10058 Background: Meningiomas are the most common subsequent central nervous system tumor among aging survivors of childhood cancer, yet incidence across the lifespan, occurrence of multiple meningiomas, and risk for mortality are not established. Methods: Meningiomas were identified by self-report and validated with pathology/medical records. Twenty-year cumulative incidence of meningioma (95% confidence interval) was estimated and multivariable models assessed demographic- and treatment-related meningioma risk factors.

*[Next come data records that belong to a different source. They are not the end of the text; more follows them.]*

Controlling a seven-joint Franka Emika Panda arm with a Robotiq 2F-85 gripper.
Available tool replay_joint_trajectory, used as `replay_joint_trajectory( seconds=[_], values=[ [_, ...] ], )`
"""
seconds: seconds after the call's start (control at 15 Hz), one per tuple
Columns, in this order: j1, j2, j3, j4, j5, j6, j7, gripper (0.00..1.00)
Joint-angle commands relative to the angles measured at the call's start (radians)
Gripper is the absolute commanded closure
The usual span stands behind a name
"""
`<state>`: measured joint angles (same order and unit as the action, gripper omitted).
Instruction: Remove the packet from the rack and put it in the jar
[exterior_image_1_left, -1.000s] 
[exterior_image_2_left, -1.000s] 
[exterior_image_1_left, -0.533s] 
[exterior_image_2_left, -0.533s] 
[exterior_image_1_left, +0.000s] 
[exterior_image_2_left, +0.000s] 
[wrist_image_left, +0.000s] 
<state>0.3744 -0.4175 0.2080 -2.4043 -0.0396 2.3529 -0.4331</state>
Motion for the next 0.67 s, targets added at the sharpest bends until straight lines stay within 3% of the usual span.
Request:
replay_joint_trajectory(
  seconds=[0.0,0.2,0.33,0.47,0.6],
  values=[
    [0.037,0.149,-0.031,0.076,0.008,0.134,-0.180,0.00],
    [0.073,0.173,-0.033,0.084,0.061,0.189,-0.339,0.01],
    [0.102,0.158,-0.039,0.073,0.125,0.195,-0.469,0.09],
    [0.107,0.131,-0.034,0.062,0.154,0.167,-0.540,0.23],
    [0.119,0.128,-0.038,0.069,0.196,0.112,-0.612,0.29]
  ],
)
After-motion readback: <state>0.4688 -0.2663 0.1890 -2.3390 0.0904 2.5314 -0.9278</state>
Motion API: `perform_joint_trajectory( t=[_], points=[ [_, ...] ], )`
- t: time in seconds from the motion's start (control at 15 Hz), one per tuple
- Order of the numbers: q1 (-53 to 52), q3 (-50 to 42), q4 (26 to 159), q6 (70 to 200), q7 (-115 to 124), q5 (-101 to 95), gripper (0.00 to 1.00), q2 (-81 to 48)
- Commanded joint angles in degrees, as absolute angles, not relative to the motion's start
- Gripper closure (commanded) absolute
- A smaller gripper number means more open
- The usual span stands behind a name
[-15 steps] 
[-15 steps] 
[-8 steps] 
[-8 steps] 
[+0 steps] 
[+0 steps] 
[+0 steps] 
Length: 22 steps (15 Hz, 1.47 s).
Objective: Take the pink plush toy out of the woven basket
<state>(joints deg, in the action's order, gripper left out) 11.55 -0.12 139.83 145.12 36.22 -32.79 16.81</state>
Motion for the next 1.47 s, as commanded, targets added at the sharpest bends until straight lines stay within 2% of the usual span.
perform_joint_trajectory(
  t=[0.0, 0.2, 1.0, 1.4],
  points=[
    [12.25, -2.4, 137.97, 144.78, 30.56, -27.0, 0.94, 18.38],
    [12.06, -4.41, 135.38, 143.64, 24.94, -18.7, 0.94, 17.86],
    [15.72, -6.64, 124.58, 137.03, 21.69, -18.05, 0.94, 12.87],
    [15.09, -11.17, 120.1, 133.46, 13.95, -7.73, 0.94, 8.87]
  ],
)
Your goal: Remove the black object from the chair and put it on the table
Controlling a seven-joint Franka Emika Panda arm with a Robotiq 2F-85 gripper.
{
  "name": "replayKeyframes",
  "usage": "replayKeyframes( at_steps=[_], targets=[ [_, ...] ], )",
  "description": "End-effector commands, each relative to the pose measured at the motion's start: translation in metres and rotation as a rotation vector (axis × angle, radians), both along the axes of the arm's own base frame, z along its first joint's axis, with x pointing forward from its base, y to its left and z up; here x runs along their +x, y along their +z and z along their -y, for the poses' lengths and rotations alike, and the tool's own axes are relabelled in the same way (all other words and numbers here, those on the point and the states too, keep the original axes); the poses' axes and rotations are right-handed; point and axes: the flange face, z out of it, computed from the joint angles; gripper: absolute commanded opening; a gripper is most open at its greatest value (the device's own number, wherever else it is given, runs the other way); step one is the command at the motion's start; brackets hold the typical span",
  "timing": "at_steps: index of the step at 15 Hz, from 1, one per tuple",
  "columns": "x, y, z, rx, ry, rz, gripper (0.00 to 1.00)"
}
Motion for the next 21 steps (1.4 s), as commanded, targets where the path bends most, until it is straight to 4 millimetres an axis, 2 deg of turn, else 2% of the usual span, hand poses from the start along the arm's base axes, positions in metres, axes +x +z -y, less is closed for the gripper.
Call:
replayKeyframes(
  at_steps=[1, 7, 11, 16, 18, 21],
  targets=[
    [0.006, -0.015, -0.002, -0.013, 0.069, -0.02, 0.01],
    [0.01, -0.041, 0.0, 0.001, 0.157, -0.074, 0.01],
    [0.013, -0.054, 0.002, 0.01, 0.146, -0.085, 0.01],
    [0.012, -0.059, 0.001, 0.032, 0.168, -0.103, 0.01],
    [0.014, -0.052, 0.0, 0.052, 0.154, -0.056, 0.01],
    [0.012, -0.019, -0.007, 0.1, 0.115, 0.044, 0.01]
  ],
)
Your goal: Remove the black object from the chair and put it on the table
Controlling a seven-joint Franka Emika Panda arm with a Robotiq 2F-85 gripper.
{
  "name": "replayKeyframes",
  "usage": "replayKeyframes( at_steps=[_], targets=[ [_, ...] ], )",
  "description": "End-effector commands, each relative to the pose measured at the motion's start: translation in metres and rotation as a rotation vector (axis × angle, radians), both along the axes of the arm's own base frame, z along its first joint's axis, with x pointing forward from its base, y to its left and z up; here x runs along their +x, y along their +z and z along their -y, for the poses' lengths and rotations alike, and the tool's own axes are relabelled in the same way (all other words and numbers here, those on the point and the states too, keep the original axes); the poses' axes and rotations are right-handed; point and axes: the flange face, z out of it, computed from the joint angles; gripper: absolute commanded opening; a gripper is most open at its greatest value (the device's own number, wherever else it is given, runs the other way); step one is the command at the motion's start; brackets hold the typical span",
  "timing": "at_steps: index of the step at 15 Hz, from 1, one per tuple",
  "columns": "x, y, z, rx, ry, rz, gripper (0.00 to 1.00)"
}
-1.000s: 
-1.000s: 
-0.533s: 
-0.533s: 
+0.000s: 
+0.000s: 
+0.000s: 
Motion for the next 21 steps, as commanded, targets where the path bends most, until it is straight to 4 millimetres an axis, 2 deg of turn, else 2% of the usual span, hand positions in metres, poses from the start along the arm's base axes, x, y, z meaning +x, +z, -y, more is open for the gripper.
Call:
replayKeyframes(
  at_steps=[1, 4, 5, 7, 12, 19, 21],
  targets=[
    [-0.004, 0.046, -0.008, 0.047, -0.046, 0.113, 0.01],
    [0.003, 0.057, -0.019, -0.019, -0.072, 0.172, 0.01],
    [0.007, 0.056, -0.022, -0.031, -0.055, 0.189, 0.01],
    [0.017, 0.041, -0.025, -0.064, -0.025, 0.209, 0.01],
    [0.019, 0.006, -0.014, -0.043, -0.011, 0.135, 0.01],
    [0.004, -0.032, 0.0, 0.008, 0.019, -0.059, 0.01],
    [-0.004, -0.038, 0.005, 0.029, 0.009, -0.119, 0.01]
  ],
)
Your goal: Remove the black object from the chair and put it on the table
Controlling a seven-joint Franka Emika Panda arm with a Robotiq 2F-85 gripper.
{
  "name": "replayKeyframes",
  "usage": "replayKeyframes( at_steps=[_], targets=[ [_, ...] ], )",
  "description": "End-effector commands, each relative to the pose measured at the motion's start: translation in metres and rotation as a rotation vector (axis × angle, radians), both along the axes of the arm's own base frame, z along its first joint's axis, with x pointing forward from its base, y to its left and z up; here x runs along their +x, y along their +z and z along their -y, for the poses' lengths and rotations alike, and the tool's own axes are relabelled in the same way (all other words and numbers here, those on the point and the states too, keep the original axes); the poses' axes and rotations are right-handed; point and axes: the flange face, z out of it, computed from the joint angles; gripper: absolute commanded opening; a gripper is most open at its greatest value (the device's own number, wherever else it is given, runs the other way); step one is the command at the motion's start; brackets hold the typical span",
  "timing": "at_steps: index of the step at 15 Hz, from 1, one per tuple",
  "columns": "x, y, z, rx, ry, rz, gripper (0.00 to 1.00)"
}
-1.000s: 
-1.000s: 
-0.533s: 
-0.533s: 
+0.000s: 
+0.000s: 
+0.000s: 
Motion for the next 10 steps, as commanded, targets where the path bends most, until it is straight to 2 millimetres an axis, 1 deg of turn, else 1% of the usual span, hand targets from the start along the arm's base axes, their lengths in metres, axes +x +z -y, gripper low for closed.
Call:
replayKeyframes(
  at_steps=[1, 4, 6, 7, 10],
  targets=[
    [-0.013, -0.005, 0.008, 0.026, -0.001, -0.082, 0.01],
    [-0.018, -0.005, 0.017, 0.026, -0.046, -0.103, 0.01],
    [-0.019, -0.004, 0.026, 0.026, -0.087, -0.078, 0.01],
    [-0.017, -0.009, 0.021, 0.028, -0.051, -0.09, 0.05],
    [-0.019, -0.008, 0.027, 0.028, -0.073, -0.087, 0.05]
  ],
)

Results: Among 24,902 5-year survivors of childhood cancer diagnosed 1970-1999, we identified 472 survivors with 710 meningiomas, 145 (20.4%) of which were WHO grade 2/3. Among survivors with meningioma, 137 (28%) had ≥2 meningiomas, and 80 (16%) met criteria for meningiomatosis. The median latency from childhood cancer to first meningioma diagnosis was 26.2 years (range 5.6-48.2), and the median time from first to second meningioma (among those without meningiomatosis) was 1.4 years (range 0-30.2 years). The twenty-year cumulative incidence did not significantly decrease between survivors diagnosed in the 1970s (0.58, 95% CI 0.41-0.79) and the 1990s (0.42, 95% CI 0.32-0.55). In multivariable analysis, female sex (HR 1.52, 95% CI 1.21-1.91) and all cranial radiotherapy dose levels ( > 0-30Gy, HR 57.0, 95% CI 7.93-419.60; 30.1-50 Gy, HR 228.90, 95% CI 30.89-1695.99; > 50 Gy, HR 113.29, 95% CI 15.09-850.34) were associated with increased meningioma risk, while older age at diagnosis (10-14 years, HR 0.60, 95% CI 0.44-0.82; 15-20 years, HR 0.35, 95% CI 0.22-0.55) was associated with reduced meningioma risk. Among 71 deaths in survivors with meningioma, the most prevalent cause of death was meningioma (N = 25, 35.2%). The 5-year all-cause mortality from first meningioma diagnosis was 4.20% (95% CI: 2.44-5.96%). Conclusions: In conclusion, cranial radiation, younger diagnostic age and female sex were identified as independent meningioma risk factors in, to our knowledge, the largest study to date. The risk for meningioma-associated mortality argues for assertive meningioma surveillance and treatment in this population.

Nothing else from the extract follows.